May 3, 2015 - Table of contents for the book is done.

May 2, 2015 - Except for the Appendix, the separate chapters linked to below have been put together into a single book: Complex Analysis. Quite soon I'll include a title page, table of contents, and symbols glossary. A little further down the road there will be an index. Still further away is the inclusion of Chapter 13, but it will get done, along with the inclusion of additional proofs, examples and exercises throughout.

September 16, 2014 - The End Game is at hand, and the book nearly done! Courses at Drexel start in under a week, however, so I foresee setting up the chapter on the Prime Number Theorem and then sweeping up pockets of resistance as time allows over the course of the coming months. By and large, though, the project is finished. Still, there are other books out there, and I'll be taking a course in complex analysis sometime in the future.

June 11, 2014 - A significant reorganization of the material in the first four chapters has been done, with Chapter 4 splitting into two chapters. The titles of the first two sections in Chapter 1 have been changed, and a corresponding change in content will occur over time. I think this is the last big shake-up of the manuscript, and at this point work on Chapter 11 (on families of analytic functions) can finally begin.

May 18, 2014 - Chapter 1 has been broken into two chapters, and thus the newest chapter on analytic continuation is now Chapter 9. Cross-referencing is now in the process of being updated.

May 14, 2014 - Work has begun on Chapter 8, on analytic continuation.

April 8, 2014 - Chapter 2 has been broken into two chapters, and thus the newest chapter on Poisson integrals is now Chapter 7.

April 7, 2014 - Work on Chapter 6, on Poisson integrals, has begun.

March 7, 2014 - Work on Chapter 5, on conformal mappings, has begun.

November 11, 2013 - A proof of the Fundamental Theorem of Algebra is now in Chapter 2 of the notes.

June 20, 2013 - The material largely relating to formal power series has been relegated to an Appendix as part of a reorganization that will bring the narrative more into conformity with Ash & Novinger.

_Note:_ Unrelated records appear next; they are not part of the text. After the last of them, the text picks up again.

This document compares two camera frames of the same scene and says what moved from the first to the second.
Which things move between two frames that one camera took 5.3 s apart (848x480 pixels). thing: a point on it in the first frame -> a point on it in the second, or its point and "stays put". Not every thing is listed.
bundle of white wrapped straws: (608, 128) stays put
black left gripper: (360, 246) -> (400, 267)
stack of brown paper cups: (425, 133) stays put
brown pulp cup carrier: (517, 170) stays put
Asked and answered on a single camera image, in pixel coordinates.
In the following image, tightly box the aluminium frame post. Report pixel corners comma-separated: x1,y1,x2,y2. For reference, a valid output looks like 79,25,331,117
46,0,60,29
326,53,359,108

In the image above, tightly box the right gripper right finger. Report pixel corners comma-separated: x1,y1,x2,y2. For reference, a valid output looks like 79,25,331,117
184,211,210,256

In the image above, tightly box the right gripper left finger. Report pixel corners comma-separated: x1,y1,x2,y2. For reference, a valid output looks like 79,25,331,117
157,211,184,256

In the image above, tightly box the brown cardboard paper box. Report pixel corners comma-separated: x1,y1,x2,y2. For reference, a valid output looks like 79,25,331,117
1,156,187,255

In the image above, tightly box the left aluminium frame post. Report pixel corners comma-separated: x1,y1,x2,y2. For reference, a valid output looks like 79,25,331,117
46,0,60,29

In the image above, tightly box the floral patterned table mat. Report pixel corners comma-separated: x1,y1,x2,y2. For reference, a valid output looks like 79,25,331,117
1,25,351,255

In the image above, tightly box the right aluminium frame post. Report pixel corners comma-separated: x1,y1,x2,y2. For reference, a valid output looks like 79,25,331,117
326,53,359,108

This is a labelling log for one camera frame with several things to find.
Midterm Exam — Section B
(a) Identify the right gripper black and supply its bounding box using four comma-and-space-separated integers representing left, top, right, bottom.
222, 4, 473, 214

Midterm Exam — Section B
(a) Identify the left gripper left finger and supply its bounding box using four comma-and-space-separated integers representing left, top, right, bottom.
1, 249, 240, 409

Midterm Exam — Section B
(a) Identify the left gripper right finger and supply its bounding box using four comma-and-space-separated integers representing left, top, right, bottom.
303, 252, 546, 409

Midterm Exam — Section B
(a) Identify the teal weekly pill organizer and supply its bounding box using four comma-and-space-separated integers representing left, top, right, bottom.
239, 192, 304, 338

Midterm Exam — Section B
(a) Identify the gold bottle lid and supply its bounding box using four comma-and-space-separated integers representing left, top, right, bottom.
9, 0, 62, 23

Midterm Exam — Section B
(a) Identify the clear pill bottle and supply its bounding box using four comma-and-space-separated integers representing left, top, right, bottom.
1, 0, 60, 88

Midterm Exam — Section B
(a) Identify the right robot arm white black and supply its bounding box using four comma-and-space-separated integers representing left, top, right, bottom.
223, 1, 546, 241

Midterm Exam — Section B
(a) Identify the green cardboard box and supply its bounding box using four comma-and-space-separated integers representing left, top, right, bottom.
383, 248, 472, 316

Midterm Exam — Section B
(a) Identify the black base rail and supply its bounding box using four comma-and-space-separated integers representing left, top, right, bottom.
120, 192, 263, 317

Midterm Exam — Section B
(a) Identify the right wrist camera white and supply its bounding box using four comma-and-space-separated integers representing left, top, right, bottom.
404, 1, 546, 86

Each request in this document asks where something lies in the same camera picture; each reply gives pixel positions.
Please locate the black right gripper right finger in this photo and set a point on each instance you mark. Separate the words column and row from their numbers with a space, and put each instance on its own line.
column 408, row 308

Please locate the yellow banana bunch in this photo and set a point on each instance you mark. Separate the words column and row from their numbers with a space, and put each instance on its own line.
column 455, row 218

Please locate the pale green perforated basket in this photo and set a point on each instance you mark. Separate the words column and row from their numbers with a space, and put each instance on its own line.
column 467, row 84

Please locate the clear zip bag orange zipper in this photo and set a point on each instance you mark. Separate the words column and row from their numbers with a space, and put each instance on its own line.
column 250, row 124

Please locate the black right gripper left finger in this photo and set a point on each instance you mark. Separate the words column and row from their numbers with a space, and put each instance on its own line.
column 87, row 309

May 22, 2013 - I'm finding the approach taken in the book Complex Variables by Ash and Novinger more to my liking, and so from now on the exercises and narrative will tend to derive from it instead of Lang. A reshuffling of contents below is inevitable as a result.

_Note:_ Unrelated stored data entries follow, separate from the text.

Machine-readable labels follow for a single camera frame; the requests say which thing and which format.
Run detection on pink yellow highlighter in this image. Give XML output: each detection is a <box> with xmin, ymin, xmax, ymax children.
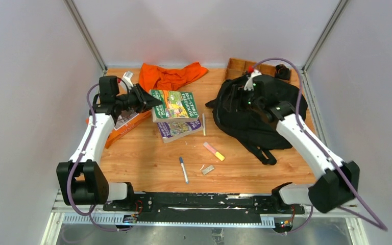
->
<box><xmin>203</xmin><ymin>142</ymin><xmax>225</xmax><ymax>161</ymax></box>

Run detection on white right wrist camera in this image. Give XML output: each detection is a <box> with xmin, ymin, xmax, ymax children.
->
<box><xmin>243</xmin><ymin>66</ymin><xmax>262</xmax><ymax>91</ymax></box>

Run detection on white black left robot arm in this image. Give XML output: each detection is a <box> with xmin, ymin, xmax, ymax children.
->
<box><xmin>56</xmin><ymin>76</ymin><xmax>162</xmax><ymax>211</ymax></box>

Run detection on black student backpack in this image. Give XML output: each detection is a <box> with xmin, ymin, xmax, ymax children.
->
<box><xmin>205</xmin><ymin>74</ymin><xmax>308</xmax><ymax>165</ymax></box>

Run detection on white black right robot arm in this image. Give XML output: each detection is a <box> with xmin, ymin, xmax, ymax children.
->
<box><xmin>213</xmin><ymin>75</ymin><xmax>360</xmax><ymax>213</ymax></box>

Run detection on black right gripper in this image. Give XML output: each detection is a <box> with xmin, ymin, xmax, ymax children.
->
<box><xmin>223</xmin><ymin>85</ymin><xmax>263</xmax><ymax>114</ymax></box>

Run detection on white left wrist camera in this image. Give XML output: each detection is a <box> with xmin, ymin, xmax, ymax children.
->
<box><xmin>121</xmin><ymin>71</ymin><xmax>133</xmax><ymax>92</ymax></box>

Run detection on white pencil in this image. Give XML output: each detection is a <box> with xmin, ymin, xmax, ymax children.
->
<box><xmin>202</xmin><ymin>113</ymin><xmax>206</xmax><ymax>136</ymax></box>

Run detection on orange cover book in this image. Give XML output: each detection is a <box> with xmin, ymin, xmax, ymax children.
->
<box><xmin>85</xmin><ymin>110</ymin><xmax>152</xmax><ymax>150</ymax></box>

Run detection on green treehouse paperback book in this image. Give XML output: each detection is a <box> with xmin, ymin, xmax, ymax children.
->
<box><xmin>149</xmin><ymin>89</ymin><xmax>199</xmax><ymax>123</ymax></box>

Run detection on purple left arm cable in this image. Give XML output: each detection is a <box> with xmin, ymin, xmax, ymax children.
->
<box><xmin>61</xmin><ymin>83</ymin><xmax>136</xmax><ymax>244</ymax></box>

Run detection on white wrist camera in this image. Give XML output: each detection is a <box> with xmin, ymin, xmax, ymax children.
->
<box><xmin>121</xmin><ymin>71</ymin><xmax>133</xmax><ymax>92</ymax></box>
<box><xmin>243</xmin><ymin>66</ymin><xmax>262</xmax><ymax>91</ymax></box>

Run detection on purple paperback book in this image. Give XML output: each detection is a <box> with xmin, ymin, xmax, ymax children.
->
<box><xmin>157</xmin><ymin>119</ymin><xmax>203</xmax><ymax>143</ymax></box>

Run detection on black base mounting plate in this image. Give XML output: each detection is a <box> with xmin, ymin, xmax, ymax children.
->
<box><xmin>103</xmin><ymin>192</ymin><xmax>305</xmax><ymax>225</ymax></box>

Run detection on aluminium frame rail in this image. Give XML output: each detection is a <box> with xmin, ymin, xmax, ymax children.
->
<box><xmin>41</xmin><ymin>192</ymin><xmax>368</xmax><ymax>244</ymax></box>

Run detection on orange cloth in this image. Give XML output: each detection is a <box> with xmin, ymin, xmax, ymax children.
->
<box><xmin>138</xmin><ymin>62</ymin><xmax>208</xmax><ymax>91</ymax></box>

March 22, 2013 - I've made every attempt to make the treatment of formal power series more "airtight" compared with Lang, with the final touches (I think) being made today. The goal is not to write a new textbook here, but rather to organize and develop certain concepts in a way that some (including myself) may find to be useful as a reference.

January 1, 2013 - I'm back in the complex analysis game after spending 10 months churning out notes for differential equations, linear algebra, and all three calculus courses.

February 11, 2012 - Mostly practice and some theory pertaining to complex analysis. The primary reference here will be the 4th edition of Serge Lang's Complex Analysis.